Blog: Architecting highly available and scalable system when migrating to SQL Server on AWS

Our customer needed to reduce the licensing costs of their Oracle database. We came up with a comprehensive solution by migrating their database to SQL Server platform. We also remediated all affected application components. As a result, our customer benefited from obtaining higher value SQL Server platform with enhanced scalability and high availability approaches.

Customer’s problem

Our customer has been hosting their application in AWS cloud. They wanted to migrate from Oracle database to SQL Server, but the rest of the current environment should be left in place, except for ETL solution. So, in addition to database migration, we had to upgrade all the affected components, namely to remediate the application and reports calls.

AWS Cloud

Here is what we ended up doing for our customer:

  • Database migration from Oracle to SQL Server running in AWS RDS Cluster with configured Always On Availability Groups;
  • ETL layer migration from Informatica to Talend;
  • User interface components remediation by converting Oracle PL/SQL calls to SQL Server T-SQL calls;
  • Conversion of Jaspersoft reporting tool calls to SQL Server calls.

Prior to the actual migration, we had to prepare the development environment and configure source control for all migrated objects on GitHub.

Moreover, we eliminated possible architectural risks by configuring the maximum degree of parallelism and installing the latest SQL Server service pack.

Schema conversion

The customer designed the existing application in such a way that each client had a dedicated schema in Oracle database. We decided to optimize this architecture and implement one database per client model in order to have better control and scalability. The major challenge here was a cross-schema Foreign Key dependencies between one global schema and the customers’ schemas. To keep this dependency in the new architecture we placed a copy of global schema into each new database containing client schema.

Schema conversion

For schema conversion task we used SQL Server Migration Assistant that allowed us to convert most of the code in automatic mode. However, we faced a number of cases that needed manual conversion. One of the major challenges that we solved was data types conversion. For example, Oracle “number” data type is converted to a “float” by default for maximum flexibility. In some cases it was better to convert “number” to “bigint” data type where such a high level of precision was needless. Additionally, we reduced character string values to 4000 characters to match the validation logic that does not allow greater lengths.

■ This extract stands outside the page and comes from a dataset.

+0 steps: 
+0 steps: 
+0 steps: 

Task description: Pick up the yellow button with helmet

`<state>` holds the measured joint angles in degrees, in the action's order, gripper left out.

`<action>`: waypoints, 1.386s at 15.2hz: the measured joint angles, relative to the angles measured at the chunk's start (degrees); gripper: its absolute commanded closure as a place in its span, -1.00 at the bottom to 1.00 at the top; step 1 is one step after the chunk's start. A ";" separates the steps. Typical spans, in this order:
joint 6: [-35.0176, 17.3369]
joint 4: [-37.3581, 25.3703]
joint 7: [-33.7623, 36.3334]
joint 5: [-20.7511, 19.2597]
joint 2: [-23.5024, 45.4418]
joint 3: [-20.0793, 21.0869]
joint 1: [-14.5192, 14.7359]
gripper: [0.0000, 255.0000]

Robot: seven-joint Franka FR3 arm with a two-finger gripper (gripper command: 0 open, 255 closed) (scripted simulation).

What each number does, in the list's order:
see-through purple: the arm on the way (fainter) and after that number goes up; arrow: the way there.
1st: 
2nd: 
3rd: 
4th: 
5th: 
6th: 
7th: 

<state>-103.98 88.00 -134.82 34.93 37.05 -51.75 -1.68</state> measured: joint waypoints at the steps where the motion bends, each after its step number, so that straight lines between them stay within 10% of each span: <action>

We finalized that migration step by utilizing Database Compare Suite to validate schema conversion.

Data migration

Using ETL scripting, we migrated the customer datasets from existing Oracle database into metaschemas inside each new SQL Server customer databases. We had to migrate about 200 GB of data distributed across global and customer schemas. Using OraMigrator tool we customized the migration process by splitting the tables into 4 groups and then ran them in parallel to reduce the migration time. To protect the data during the migration, we utilized Zmanda cloud backup tool. We configured that tool to perform SQL Server backups directly in the AWS cloud.

Code conversion

Once the database migration was completed, we had to reconnect all currently existing components to the new SQL Server database. So we manually converted the PL/SQL queries embedded in Java app and Jaspersoft reporting tool to their T-SQL equivalents.

Our customer was using Informatica solution to process ETL workflow. Because they wanted to change ETL tool to Talend, we had to execute a particular sequence of steps to convert the workflow. First, we had to convert business logic. Informatica and Talend have different logic, so that was not the direct conversion, but rather the recreation of workflow functionality.

Code conversion

After that, we recreated the built in Informatica file management and audit features that were not natively available in Talend. Moreover, we improved the original workflow design to better handle future growth. Finally, we configured the shell scripts to launch the workflow.

High availability configuration

The customer arranged his database hardware in a redundant pair using Oracle Data Guard which keeps the standby database up to date for a possible failover. So, we configured Always On Availability Groups to recreate the Data Guard approach in the new SQL Server database. This includes a primary replica (read-write) and a secondary replica that serves as a hot standby. We used a 2-phase commit process for synchronous replication.

In the original system, our customer configured Amazon Elastic IP addresses to protect the application from possible failover and prevent the downtime. We replaced Elastic IP with a Microsoft based Virtual IP, which effectively serves the same purpose.

We designed database infrastructure hosted in AWS to provide easy vertical growth as performance needs expand through elastic resources. The Availability Groups design will allow horizontal growth by adding more replicas. Now the AWS model allows on the fly storage adjustments in case of need.

Conclusion

Once we completed all major steps, we validated the migration using Database Compare Suite. That way we compared data values by a combination of checksum comparisons, table by table comparisons and more detailed row level analysis to provide a quality report. We also performed the unit testing of the ETL workflows and all converted code objects.

Moreover, we prepared documentation with detailed description of all migrated components and best practices on operating the new SQL Server environment.

As a result, the customer benefited from obtaining:

  • turnkey migration solution;
  • scalable architecture designed for future workloads growing;
  • fine-tuned Always On Availability Groups adapted for expanding performance needs.